Et là, vous vous sentez comment à l’heure de défendre un nouveau disque sur scène ?

C’est une période un peu bizarre pour nous trois parce que nous avons fait un gros break d’un an et demi et qu’il faut s’y remettre. Mais on adore ça. Sans la musique, il y a plein de lieux en France ou à l’étranger où je n’aurais jamais mis les pieds… Même si dans certains endroits ce fut plus facile de jouer que d’autres !

Tu penses à quoi ? Tu as l’air d’avoir une anecdote à nous faire partager…
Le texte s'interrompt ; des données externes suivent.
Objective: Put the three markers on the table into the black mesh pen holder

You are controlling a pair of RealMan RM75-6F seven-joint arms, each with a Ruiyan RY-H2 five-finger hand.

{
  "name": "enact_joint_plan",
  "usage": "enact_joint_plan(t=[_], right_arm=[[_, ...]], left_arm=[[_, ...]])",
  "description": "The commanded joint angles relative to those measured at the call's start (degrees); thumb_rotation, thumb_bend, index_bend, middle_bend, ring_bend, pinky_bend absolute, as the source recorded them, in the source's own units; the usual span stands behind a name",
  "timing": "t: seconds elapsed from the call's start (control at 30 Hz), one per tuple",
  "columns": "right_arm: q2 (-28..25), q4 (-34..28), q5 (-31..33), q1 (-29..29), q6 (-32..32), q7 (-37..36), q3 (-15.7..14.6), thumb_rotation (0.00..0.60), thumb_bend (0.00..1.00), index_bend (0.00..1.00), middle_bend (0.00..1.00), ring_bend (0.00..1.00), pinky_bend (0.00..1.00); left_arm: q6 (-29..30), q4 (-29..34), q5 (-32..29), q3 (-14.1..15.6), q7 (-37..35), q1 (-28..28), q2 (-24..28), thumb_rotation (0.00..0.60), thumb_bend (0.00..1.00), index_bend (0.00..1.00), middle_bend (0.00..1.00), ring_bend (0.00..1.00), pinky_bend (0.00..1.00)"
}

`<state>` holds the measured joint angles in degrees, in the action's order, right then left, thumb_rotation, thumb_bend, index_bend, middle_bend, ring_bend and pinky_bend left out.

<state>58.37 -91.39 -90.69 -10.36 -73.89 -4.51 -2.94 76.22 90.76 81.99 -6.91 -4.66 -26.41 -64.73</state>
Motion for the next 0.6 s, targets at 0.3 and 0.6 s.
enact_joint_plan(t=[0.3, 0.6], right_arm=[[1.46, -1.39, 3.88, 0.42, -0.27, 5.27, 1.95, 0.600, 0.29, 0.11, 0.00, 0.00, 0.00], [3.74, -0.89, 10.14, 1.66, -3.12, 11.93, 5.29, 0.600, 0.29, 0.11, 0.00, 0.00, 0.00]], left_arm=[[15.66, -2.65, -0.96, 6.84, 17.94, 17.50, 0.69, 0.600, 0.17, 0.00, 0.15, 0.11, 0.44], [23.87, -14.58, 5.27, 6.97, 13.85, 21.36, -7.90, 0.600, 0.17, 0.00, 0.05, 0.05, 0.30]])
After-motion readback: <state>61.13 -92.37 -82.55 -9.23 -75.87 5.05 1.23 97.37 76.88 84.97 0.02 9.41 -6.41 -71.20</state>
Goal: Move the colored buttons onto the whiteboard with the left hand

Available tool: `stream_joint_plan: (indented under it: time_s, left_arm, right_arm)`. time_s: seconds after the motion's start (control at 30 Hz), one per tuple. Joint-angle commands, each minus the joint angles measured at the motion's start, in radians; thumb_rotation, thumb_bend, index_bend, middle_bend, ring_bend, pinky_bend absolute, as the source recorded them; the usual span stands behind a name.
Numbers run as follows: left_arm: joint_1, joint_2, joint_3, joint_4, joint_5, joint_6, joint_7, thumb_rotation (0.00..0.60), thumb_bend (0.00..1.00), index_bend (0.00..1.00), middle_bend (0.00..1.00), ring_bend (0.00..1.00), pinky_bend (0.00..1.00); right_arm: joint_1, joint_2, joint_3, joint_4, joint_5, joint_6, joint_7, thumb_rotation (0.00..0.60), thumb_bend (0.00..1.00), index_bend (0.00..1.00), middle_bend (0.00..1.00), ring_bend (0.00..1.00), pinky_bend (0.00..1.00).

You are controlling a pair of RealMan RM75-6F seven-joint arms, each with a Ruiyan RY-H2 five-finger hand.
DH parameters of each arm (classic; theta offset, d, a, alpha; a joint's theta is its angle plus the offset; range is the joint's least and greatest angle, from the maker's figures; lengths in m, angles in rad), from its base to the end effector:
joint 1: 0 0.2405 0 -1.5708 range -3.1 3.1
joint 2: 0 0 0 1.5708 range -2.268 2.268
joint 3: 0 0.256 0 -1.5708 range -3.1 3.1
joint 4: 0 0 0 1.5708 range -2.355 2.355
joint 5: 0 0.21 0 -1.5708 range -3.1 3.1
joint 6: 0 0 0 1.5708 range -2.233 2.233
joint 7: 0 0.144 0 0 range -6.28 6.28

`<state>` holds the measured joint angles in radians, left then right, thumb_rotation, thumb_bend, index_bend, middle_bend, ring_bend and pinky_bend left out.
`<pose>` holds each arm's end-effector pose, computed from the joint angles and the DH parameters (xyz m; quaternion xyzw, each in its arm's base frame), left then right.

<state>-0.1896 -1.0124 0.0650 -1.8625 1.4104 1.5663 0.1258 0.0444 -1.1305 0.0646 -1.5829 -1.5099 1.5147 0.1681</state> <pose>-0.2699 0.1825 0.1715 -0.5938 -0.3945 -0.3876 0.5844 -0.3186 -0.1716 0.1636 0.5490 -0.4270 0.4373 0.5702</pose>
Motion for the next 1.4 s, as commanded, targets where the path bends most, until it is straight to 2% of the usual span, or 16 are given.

La Chine en 2008. A l’époque, le groupe avait seulement deux ans. Un soir, alors qu’on jouait à Poitiers, Yoann, un mec un peu barré originaire de la ville mais qui vivait en Chine est tombé super fan de notre musique. Il s’est mis en tête de nous faire jouer là-bas, d’autant qu’il trouvait qu’avec notre nom, ça faisait sens politiquement [en Chine, l’expression ‘tigre de papier’ désigne une chose menaçante mais finalement inoffensive. C’est Mao Zedong qui l’a popularisée en l’utilisant pour désigner les États-Unis en pleine Guerre Froide, ndlr]. C’est lui qui a organisé la tournée. On y est allé sans se demander où nous allions dormir, manger, etc.

Et j’imagine que vous auriez dû y penser…

On s’est vraiment pris une claque ! Déjà parce que, là-bas, c’était l’hiver et qu’il faisait moins de dix degrés en moyenne et qu’entre deux dates, on se tapait des trajets de vingt-quatre heures en train. Puis niveau bouffe, on a vraiment eu du mal à s’adapter. Mais ce sont surtout les concerts qui étaient bizarres… On ne comprenait jamais les réactions du public. Soit les gens étaient vraiment à fond, soit ils n’avaient pas du tout l’air de capter ce qui se passait devant eux.

Mais ce n’est pas plus subversif d’aller jouer du rock à l’autre bout du monde devant des gens qui n’en ont jamais entendu plutôt que de rester dans l’entre soi d’une petite salle de concert en France ?

Evidemment. C’est juste plus compliqué à appréhender. Après, il y a eu des moments vraiment grisants. Comme ce soir où un mec est venu nous voir pour nous dire qu’on était le premier groupe qu’il n’avait jamais vu jouer sur scène. Autrement dit, Papier Tigre était son premier concert ! Il y a de quoi être fier ! Mais bien souvent les gens avaient l’air de s’en foutre. Au final, même si l’expérience fut assez difficile sur le coup, on en garde tous les trois de très bons souvenirs. On y est retourné depuis. Et ces fois là, nous étions mieux préparés.

‘The Screw’, sortie le 29 avril chez Murailles Music / Function Records.